> What is required:
Leaving out pictures, output exactly the lines below from the one that has "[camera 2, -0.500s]" through the one that has "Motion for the", and nothing else.

> Information shown:
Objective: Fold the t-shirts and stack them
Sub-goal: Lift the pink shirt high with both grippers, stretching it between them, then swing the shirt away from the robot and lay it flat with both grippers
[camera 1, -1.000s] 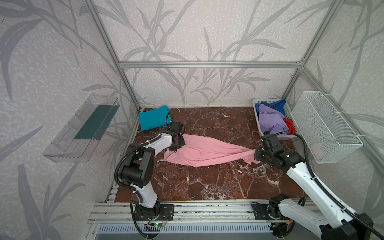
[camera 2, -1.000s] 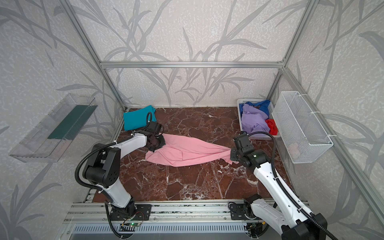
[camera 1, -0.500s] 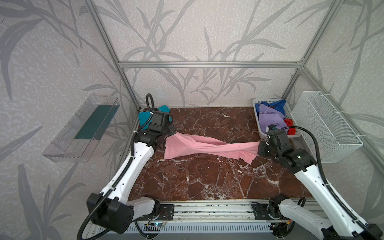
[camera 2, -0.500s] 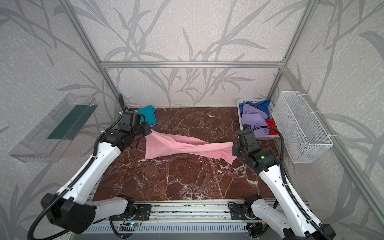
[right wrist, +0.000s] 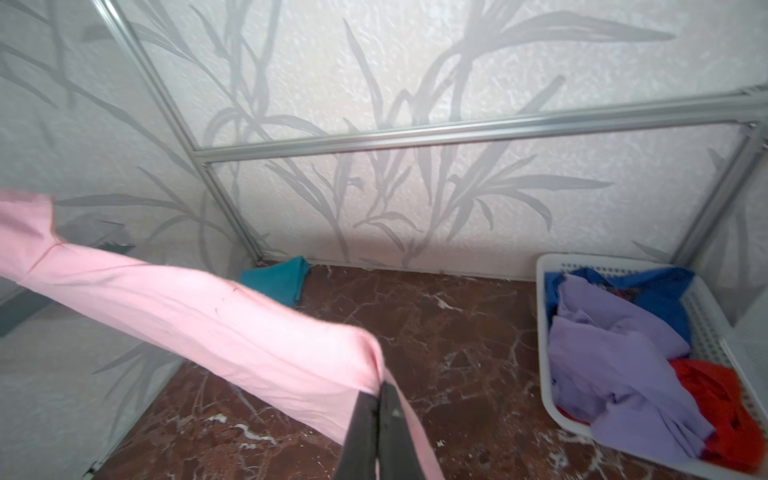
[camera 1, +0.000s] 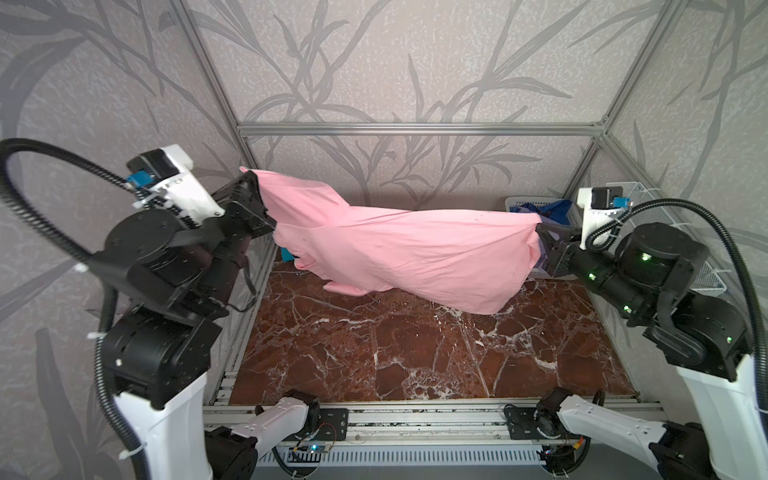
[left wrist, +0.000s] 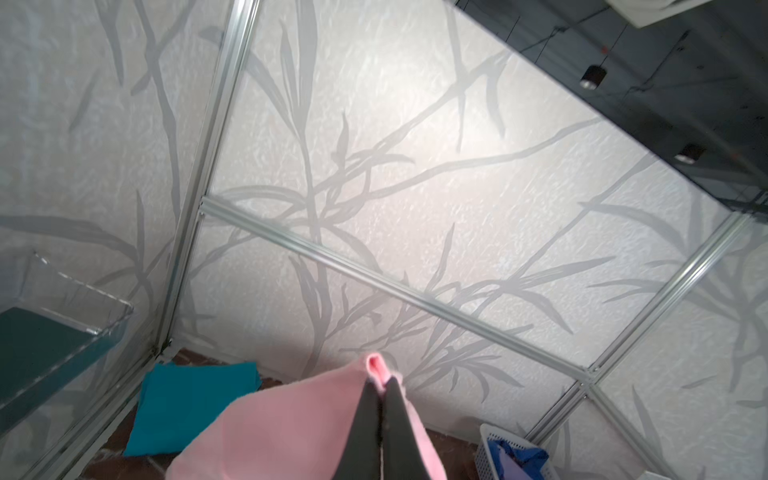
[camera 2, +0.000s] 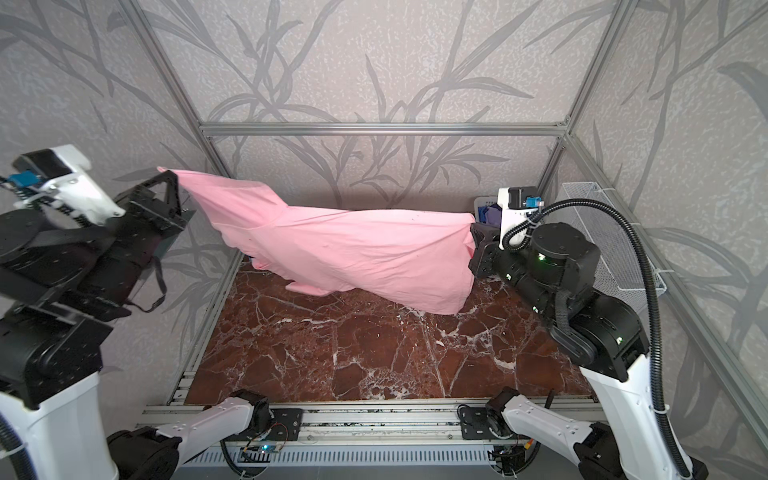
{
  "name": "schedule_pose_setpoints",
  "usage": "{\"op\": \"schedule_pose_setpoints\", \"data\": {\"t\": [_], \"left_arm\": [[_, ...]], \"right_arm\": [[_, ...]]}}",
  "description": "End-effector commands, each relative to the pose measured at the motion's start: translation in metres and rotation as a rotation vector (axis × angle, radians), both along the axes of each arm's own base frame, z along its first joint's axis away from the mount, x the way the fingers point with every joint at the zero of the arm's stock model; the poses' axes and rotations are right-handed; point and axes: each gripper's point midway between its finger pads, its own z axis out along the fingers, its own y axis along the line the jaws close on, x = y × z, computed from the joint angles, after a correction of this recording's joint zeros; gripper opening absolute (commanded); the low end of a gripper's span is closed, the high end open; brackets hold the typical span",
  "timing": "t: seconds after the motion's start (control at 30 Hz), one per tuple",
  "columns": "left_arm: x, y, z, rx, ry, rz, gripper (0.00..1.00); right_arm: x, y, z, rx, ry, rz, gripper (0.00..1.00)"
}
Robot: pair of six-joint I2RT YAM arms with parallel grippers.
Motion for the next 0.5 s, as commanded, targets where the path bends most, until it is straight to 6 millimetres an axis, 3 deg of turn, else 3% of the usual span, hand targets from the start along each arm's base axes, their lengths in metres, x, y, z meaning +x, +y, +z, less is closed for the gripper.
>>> {"op": "schedule_pose_setpoints", "data": {"t": [0.0, 0.13, 0.23, 0.33, 0.4, 0.47], "left_arm": [[-0.018, 0.002, 0.023, 0.033, -0.078, -0.008, 0.00], [-0.043, 0.010, 0.051, 0.040, -0.182, 0.016, 0.00], [-0.043, 0.014, 0.057, 0.058, -0.208, 0.045, 0.00], [-0.013, 0.010, 0.043, 0.090, -0.148, 0.070, 0.00], [0.020, 0.002, 0.021, 0.118, -0.075, 0.074, 0.00], [0.065, -0.005, -0.014, 0.157, 0.027, 0.093, 0.00]], "right_arm": [[-0.021, 0.013, 0.042, 0.061, -0.117, 0.133, 0.00], [-0.037, 0.004, 0.073, 0.122, -0.192, 0.143, 0.00], [-0.029, -0.001, 0.071, 0.118, -0.195, 0.089, 0.00], [-0.002, 0.003, 0.043, 0.062, -0.134, 0.018, 0.00], [0.021, 0.006, 0.014, -0.005, -0.078, -0.042, 0.00], [0.048, 0.005, -0.023, -0.107, -0.015, -0.136, 0.00]]}}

> Written solution:
[camera 2, -0.500s] 
[right wrist, +0.000s] 
[camera 1, +0.000s] 
[left wrist, +0.000s] 
[camera 2, +0.000s] 
{
  "name": "schedule_pose_setpoints",
  "usage": "{\"op\": \"schedule_pose_setpoints\", \"data\": {\"t\": [_], \"left_arm\": [[_, ...]], \"right_arm\": [[_, ...]]}}",
  "description": "End-effector commands, each relative to the pose measured at the motion's start: translation in metres and rotation as a rotation vector (axis × angle, radians), both along the axes of each arm's own base frame, z along its first joint's axis away from the mount, x the way the fingers point with every joint at the zero of the arm's stock model; the poses' axes and rotations are right-handed; point and axes: each gripper's point midway between its finger pads, its own z axis out along the fingers, its own y axis along the line the jaws close on, x = y × z, computed from the joint angles, after a correction of this recording's joint zeros; gripper opening absolute (commanded); the low end of a gripper's span is closed, the high end open; brackets hold the typical span",
  "timing": "t: seconds after the motion's start (control at 30 Hz), one per tuple",
  "columns": "left_arm: x, y, z, rx, ry, rz, gripper (0.00..1.00); right_arm: x, y, z, rx, ry, rz, gripper (0.00..1.00)"
}
Robot: pair of six-joint I2RT YAM arms with parallel grippers.
Motion for the next 0.5 s, as commanded, targets where the path bends most, until it is straight to 6 millimetres an axis, 3 deg of turn, else 3% of the usual span, hand targets from the start along each arm's base axes, their lengths in metres, x, y, z meaning +x, +y, +z, less is closed for the gripper.

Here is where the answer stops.